These men, old in crime, already recognised him as their master.

“Yes,” he replied, calmly, “you must make up your minds to go into the country, or to cross the herring pond. You are too well known in London to remain here with safety.”

“Well, we must hook it, I s’pose,” said Miles Slann. “There aint no help for it. Look here,” he said, in continuation, addressing himself to his younger companion, “you were born and bred in the country, though nobody would believe it, to look at you now. Are there any “plants” to be made there nowadays?”

Mr. Algernon Sutherland crossed his legs in a symmetrical manner, and passed his hands through his flowing locks.

“Umph!” he ejaculated. “I hardly know how to answer your question. In the country dwell a race of men called farmers, who utterly disbelieve in banks, those nefarious institutions which have extinguished highway robbery—​the high art of our profession—​in order that they may pillage percentage from the million, and, by breaking now and then, utterly ruin the fatherless and the widows. But these farmers, who are honest fellows in the main, ride home from market at a particular season of the year with a twelvemonth’s income in their pockets, which season is the autumn, now close at hand.”

“Oh, aint that fortunate?” cried the Smoucher. “But are there no banks in the country, then?”

“Plenty for gentlemen and tradesmen, and those exceptional farmers who prefer such custody to that of their own clumsy cudgels and rusty blunderbusses. However, they are all compelled to have large sums of money in their houses for the payment of their labourers on Saturday night.”

“Just the place for our money,” cried the Cracksman. “Let’s have a country tour for the benefit of our health. I don’t feel up to the knocker myself, and fresh air is needful. Besides, we aint wanted in London—​leastways, if we are “wanted,” which, in course, is likely enough, why it’s as well to give the ‘crushers’ the trouble to run down to our country seat.
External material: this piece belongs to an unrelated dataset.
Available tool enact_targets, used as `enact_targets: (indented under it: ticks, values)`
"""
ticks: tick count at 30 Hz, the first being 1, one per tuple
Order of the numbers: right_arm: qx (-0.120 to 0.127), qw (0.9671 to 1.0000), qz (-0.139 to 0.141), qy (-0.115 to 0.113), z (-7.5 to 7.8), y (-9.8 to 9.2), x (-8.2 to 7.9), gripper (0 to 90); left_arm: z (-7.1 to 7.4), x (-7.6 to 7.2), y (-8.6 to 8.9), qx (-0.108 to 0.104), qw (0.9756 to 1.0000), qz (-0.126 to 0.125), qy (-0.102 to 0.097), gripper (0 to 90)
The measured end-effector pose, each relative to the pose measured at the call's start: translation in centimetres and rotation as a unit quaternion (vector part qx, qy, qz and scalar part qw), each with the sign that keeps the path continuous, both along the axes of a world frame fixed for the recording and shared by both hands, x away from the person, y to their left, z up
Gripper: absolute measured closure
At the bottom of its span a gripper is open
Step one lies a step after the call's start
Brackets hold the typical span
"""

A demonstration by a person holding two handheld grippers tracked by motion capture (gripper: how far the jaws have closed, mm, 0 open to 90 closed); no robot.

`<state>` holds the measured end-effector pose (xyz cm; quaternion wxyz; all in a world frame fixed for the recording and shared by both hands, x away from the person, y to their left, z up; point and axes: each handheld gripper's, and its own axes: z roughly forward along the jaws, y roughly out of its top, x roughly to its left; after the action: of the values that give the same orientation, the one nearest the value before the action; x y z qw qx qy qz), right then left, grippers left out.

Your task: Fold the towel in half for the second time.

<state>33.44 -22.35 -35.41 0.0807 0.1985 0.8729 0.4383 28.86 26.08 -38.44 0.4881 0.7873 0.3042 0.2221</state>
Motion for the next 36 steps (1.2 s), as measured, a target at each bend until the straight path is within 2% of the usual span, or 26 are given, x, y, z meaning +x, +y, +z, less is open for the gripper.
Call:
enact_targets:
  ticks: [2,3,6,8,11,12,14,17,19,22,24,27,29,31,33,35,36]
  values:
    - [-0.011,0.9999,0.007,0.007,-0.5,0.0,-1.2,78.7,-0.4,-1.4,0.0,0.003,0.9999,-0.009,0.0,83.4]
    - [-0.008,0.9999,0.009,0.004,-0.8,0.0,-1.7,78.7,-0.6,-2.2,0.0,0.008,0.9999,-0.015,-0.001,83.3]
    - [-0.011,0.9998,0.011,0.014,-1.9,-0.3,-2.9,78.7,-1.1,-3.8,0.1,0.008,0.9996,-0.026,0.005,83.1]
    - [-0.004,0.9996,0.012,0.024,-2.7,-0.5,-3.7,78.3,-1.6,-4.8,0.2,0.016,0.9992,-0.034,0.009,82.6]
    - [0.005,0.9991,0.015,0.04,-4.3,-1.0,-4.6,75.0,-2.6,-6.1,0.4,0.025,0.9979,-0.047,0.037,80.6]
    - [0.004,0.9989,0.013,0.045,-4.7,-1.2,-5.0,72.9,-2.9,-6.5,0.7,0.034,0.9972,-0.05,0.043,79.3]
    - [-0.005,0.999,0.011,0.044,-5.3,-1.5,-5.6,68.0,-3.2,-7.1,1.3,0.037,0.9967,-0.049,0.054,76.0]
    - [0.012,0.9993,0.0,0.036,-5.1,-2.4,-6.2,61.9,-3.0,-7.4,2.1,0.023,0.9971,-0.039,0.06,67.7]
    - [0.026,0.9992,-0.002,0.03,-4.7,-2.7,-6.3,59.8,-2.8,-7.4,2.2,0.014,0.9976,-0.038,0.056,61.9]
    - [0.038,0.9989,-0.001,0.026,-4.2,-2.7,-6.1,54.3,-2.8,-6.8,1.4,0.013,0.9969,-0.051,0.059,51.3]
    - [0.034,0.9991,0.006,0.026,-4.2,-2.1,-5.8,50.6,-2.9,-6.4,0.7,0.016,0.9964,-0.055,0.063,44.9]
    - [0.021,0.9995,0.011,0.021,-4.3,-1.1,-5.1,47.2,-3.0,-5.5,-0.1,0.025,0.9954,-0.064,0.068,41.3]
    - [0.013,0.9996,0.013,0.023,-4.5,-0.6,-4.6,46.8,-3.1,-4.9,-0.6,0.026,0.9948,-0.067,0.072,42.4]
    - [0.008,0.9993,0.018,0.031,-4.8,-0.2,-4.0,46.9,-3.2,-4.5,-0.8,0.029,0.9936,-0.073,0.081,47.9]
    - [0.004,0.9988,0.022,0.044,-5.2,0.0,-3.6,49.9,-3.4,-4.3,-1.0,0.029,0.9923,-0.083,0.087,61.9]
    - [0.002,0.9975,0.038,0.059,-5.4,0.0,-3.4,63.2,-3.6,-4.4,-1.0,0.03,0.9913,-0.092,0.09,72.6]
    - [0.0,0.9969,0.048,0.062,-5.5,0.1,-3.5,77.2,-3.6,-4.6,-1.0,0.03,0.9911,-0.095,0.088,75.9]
Ah, ah! If there be kens to crack and heads to break on the main toby we’re all there. What if we do get done for a cramp, and end our days at Tuck-up Fair? There’s no need to say die on a dunghill, or talk without meat or drink. So, Lorry, let’s have somethink that way, if you please.”

“You are a good one for prog and lush,” said the Smoucher. “If you were going to be ‘topped’ to-morrer, you’d ask to die with your mouth full. But take care, old sinner, he who cuts much beef has more belly than brains, and that won’t fit in our trade, you know.”

“Let him have his way,” observed Laura Stanbridge. “He takes pretty good care of himself, and is not likely to starve when food is to be got; but blue ruin’s ruination, and a flash of lightning (a glass of gin) has been fatal to many a man before now.”